If capital inflows cease or are not available in the required
volumes, the country’s current-account deficit will have to be
corrected. This could, caused by higher interest rates and a
drastic depreciation of the US dollar, lead to significantly lower
growth in the United States and thus also in other regions of
the world. Additional risks that would weaken economic growth in
the United States are an excessive rise in capital-market interest
rates and a fall in asset values (stocks, real estate). Both of these
factors would in particular substantially reduce private
consumption.
The economy of Western Europe developed positively in 2006.
However, it cannot safely be assumed that the positive development
of domestic demand, i.e. private consumption and investment,
will continue. In Germany in particular, a growth dip seems likely
for the year 2007, with the possibility of even a slight decrease
in private consumption at worst. This would have negative conse-
quences for the demand for automobiles. Due to the importance
of Western Europe and thus also Germany as sales markets for
DaimlerChrysler, this therefore has considerable risk potential
for the Group.
To a certain extent, the situation of the Japanese economy
is
similar, although its risk level has decreased somewhat.
A renewed
weakening of the Japanese economy would not only
significantly reduce the Group’s exports to Japan, but would
also place a substantial burden on the earnings trend of our
subsidiary, Mitsubishi Fuso Truck and Bus Corporation.

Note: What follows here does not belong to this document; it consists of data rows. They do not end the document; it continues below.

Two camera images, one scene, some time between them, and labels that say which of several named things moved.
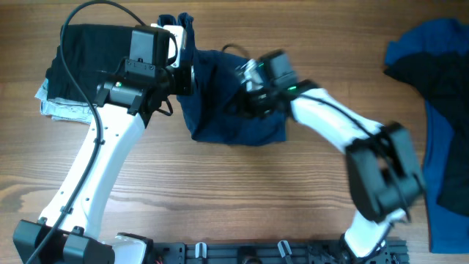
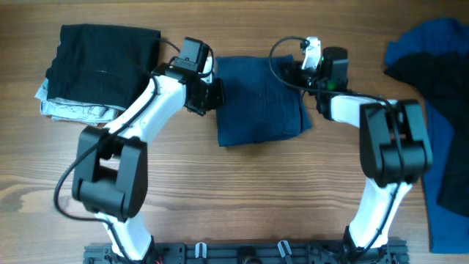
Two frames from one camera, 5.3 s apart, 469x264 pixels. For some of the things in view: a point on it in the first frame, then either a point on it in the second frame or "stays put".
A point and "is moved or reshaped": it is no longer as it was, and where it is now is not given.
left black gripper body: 180,79 to 209,95
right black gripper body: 255,103 to 308,78
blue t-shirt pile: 448,232 stays put
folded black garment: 91,50 stays put
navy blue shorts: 205,112 is moved or reshaped
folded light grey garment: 63,110 stays put

Additional important risk potential is to be seen in the high level of
raw-material prices. If prices were to remain high or actually
continue rising, the assumed economic development would be
jeopardized. Private households’ purchasing power would fall
and companies’ costs would increase, and these two factors
combined would have a negative impact on growth primarily
in the oil-importing countries. An abrupt and long-term rise in the
price of oil could even cause some economies to slip into
recession.
A marked reduction in growth rates in China would also be
strategically relevant for the Group, as this is currently the most
dynamic automobile market in the world and has enormous
potential for the future. In view of China’s economic power and the
sharp increase in the flows of international investment and
trade with China, such a slump would not only have serious
consequences for the whole of Asia, but could also cause
significant growth losses for the world economy, with negative
effects on DaimlerChrysler’s activities. Potential economic
crises in the other emerging markets in which the Group has
important production facilities could also be of particular
relevance. But crises in emerging markets where the Group is
solely active in a sales function would result in a more limited
risk exposure.
Risks for market access and the global networking of the Group’s
facilities could arise as a result of a failure of multilateral trade
liberalization, in particular if international free trade was weakened
in favor of regional trade blocks or a return to protectionist
tendencies. A sharp rise in bilateral free-trade agreements outside
the European Union could affect DaimlerChrysler’s position in
key foreign markets, particularly in Southeast Asia, where Japan
is increasingly gaining preferred market access.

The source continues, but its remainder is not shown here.